Grooming your Blue French Bulldog is an easy task that doesn’t typically take much time but serves as a great bonding experience. Their coat is short and close to the skin. They do not tend to shed very much and therefore only need minimal brushing, about once a week. Since this breed has an increased chance of skin dermatitis, you should avoid bathing them.

Keep an eye on the skin and hair of your Blue Frenchie since they can develop worse skin problems than a typical Frenchie will.

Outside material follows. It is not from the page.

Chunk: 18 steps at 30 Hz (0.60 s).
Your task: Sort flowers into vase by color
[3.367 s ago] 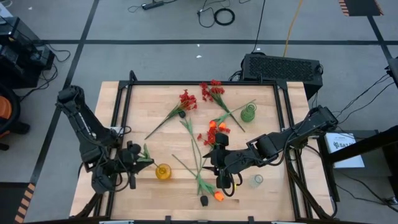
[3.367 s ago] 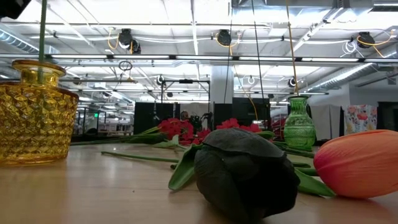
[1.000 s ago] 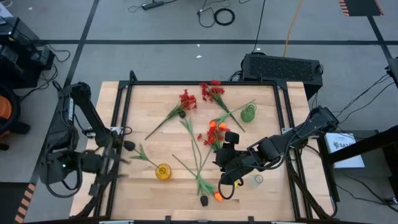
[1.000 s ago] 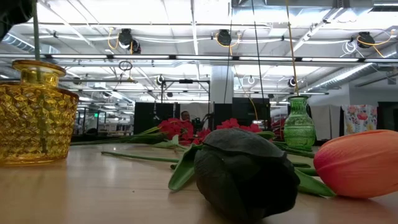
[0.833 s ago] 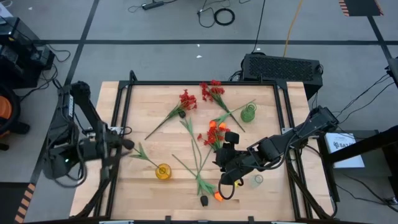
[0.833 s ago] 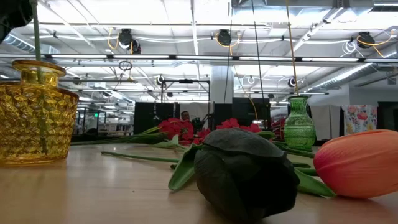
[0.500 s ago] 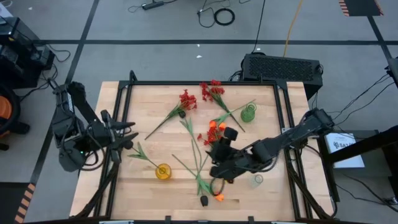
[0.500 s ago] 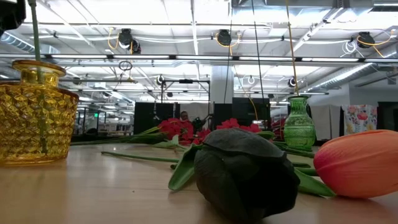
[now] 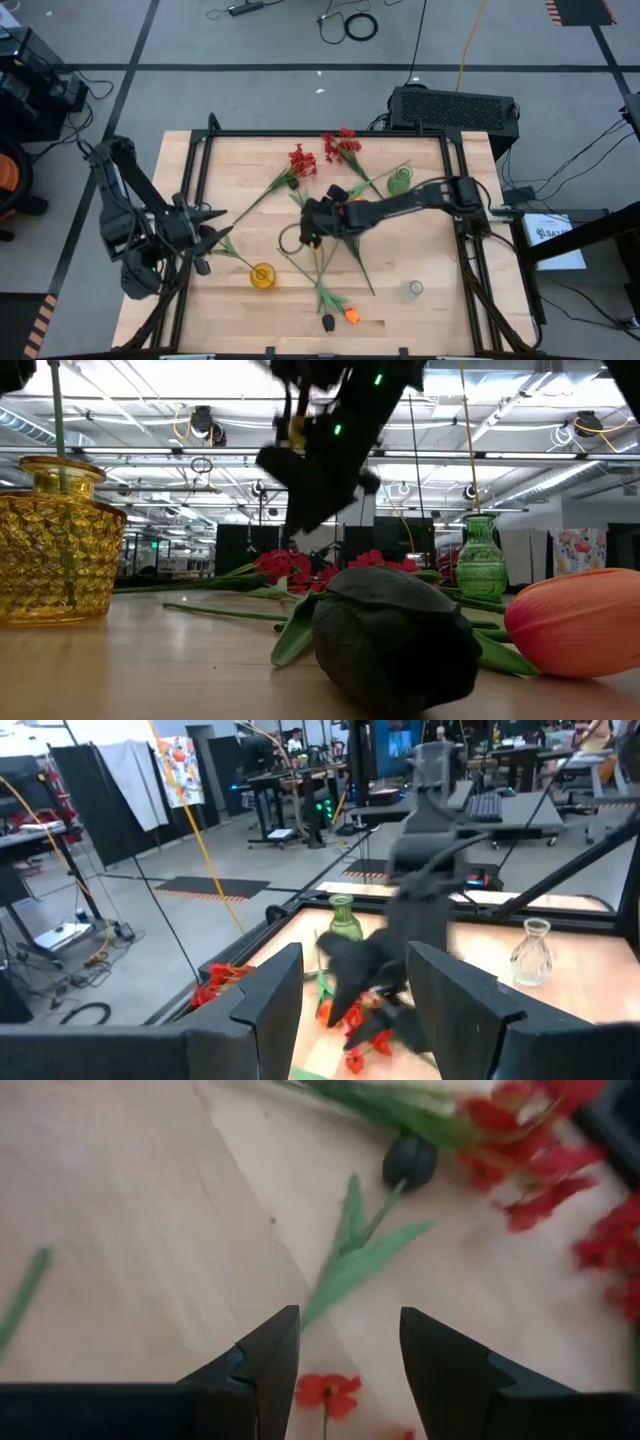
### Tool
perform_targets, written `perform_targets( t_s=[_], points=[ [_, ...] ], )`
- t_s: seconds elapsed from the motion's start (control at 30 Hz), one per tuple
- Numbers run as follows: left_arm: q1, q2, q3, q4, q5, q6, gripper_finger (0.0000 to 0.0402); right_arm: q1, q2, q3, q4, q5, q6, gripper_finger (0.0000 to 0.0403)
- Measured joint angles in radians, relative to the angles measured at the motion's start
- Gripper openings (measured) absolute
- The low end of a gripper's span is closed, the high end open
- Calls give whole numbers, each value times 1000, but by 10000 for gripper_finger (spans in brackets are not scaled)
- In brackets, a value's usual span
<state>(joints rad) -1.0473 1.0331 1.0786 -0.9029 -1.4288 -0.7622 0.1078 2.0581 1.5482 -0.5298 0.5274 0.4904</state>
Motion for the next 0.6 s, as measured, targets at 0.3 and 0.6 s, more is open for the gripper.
perform_targets(
  t_s=[0.3, 0.6],
  points=[
    [0, -2, 0, 4, -5, 64, 187, -66, 90, 0, 48, -138, 68, 168],
    [0, -19, 0, 4, -32, 88, 187, -97, 102, 0, 38, -196, 53, 187]
  ],
)
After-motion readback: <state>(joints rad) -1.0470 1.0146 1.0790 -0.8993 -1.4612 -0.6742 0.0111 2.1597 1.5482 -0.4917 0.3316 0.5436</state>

Beyond their fur, keep their teeth brushed since their brachycephalic faces can make them more prone to tooth and mouth diseases. They should have their nails clipped a couple of times a month and be carefully guarded against intense heat or cold.

Health and Conditions 🏥

As stated in previous sections, there are quite a few health issues that a French Bulldog is prone to, and even more that Blue Frenchies can experience. Keep a close eye on them as they get older and maintain their trips to the vet, perhaps more often than average.

Minor Conditions
  • Cherry eye
  • Distichiasis
  • Cataracts
  • Pulmonic stenosis
  • Retinal dysplasia
  • Atopic dermatitis
  • Hypothyroidism
Serious Conditions
  • Spine malformations such as hemivertebrae
  • Color dilution alopecia
  • Allergies
  • Skin allergies
  • Brachycephalic syndrome
  • Respiratory issues
  • Intervertebral disc degeneration
  • Hip dysplasia
  • Skinfold dermatitis
  • Ear infections

Divider 3Male vs. Female

There are no distinguishable differences between males and females in this breed.

Divider 5Final Thoughts

Although adopting such a beautiful pup with a rare coat color can be alluring, it is also worth considering what encouraging these breeding traits means for the dog’s future. It might be best to seriously consider another color of Frenchie if you are interested in adopting one of these extremely lovable little dogs. There are many reasons that they have been so popular for so long, but their good health is not one of them. All in all, Frenchies of any color do make excellent companion pups for families, singles, and seniors.